It was an impetuous question, and Lord Abe smirked. His expression said the warden was young and could be forgiven, but Sadahiko did not smile. The question stabbed him as surely as a spear point. For all his lauded skill, he had never cut a man standing in a life and death situation. The knowledge of it nagged him. There had never been an opportunity, he told himself. This was a peaceful time and except for the occasional drunken brawl or peasant uprising, there were no duels to be fought, no battles in which to test himself. He knew the whispers too—that his profession, for all its artistry, was not honorable. Some said the
suemono-shi
had only come about because the nobles themselves looked down on the practice of cutting corpses and hired men like him to do their testing as a rich man might hire the services of an
eta
butcher to slaughter an ox for his dinner.

“With his skill, you can be assured a man like Kumada has seen his fare share of fights, warden,” said Lord Abe, deflecting the warden’s query.

“Of course,” said the warden, sensing his mistake.
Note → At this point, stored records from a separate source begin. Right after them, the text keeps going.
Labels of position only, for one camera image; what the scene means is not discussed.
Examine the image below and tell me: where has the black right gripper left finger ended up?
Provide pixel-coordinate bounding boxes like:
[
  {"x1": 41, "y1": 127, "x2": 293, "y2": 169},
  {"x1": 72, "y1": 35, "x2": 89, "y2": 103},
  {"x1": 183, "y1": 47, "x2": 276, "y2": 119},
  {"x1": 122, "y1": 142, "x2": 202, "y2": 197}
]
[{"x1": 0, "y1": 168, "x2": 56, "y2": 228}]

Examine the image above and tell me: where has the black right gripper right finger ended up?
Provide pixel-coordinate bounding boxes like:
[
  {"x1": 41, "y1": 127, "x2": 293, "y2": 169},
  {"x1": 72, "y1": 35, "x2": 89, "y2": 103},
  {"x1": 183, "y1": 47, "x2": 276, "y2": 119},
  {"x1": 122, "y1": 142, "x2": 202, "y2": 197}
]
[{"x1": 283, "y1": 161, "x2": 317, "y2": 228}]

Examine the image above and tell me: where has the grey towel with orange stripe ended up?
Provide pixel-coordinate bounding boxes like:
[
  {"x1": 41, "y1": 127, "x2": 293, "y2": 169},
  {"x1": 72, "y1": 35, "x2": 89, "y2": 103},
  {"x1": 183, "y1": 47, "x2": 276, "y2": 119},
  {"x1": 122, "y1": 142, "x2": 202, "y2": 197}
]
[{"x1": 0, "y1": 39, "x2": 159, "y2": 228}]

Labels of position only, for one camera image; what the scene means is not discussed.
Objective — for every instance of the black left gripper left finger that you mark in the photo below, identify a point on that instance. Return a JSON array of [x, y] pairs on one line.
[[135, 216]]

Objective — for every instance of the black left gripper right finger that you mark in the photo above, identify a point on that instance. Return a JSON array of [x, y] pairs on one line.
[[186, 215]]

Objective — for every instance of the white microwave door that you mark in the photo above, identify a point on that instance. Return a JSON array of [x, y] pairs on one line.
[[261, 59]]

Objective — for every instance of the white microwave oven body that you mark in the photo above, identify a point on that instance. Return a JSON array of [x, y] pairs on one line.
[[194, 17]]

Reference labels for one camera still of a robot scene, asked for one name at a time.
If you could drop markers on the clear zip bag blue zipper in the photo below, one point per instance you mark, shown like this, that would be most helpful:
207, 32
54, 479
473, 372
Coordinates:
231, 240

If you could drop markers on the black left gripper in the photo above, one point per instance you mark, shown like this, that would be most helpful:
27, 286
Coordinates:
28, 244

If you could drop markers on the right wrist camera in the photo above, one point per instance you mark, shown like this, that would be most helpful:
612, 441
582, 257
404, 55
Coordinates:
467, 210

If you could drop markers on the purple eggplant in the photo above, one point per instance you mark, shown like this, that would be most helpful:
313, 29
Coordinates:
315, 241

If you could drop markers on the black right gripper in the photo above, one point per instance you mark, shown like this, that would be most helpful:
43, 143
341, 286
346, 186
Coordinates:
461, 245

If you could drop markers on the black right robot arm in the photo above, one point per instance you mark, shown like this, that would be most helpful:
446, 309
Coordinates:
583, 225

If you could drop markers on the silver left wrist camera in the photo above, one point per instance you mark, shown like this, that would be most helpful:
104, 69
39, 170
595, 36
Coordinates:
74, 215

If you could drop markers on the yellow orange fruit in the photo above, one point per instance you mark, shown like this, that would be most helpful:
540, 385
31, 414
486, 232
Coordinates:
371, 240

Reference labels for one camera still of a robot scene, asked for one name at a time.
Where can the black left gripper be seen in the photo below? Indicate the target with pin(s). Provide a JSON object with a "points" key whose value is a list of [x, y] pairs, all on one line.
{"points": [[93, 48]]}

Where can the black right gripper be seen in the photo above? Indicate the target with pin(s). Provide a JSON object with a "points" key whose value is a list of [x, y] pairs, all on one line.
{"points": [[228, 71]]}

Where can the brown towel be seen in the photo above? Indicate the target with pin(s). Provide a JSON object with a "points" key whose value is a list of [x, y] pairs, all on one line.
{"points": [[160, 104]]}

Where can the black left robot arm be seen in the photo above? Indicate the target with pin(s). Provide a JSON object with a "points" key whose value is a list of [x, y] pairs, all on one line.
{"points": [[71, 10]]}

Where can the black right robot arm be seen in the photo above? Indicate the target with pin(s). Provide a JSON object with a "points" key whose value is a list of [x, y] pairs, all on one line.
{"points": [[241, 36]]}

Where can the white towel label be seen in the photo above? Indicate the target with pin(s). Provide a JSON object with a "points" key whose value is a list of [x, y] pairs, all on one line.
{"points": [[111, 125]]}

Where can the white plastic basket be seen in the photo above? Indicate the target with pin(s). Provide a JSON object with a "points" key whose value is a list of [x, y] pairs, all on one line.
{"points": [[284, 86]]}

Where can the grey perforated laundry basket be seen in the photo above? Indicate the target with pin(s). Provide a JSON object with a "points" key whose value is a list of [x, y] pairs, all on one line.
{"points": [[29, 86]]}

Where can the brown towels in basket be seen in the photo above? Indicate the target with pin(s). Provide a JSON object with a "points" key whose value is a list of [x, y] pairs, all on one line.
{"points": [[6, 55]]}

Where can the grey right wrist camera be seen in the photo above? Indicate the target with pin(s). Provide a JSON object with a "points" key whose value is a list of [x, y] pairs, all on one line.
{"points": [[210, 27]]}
He nodded to Sadahiko. “If I’ve offended you, I’m sorry.”

“There was no offense,” Sadahiko assured him tersely.

“Please, if you will, have tea with me at my residence,” the warden offered. “Have you eaten?”

“Thank you, but I have another client coming here tomorrow and the road from Fuchū has left me tired.”

Lord Abe cleared his throat.

“You’ll stay in the castle of course, Kumada.”

Sadahiko bowed.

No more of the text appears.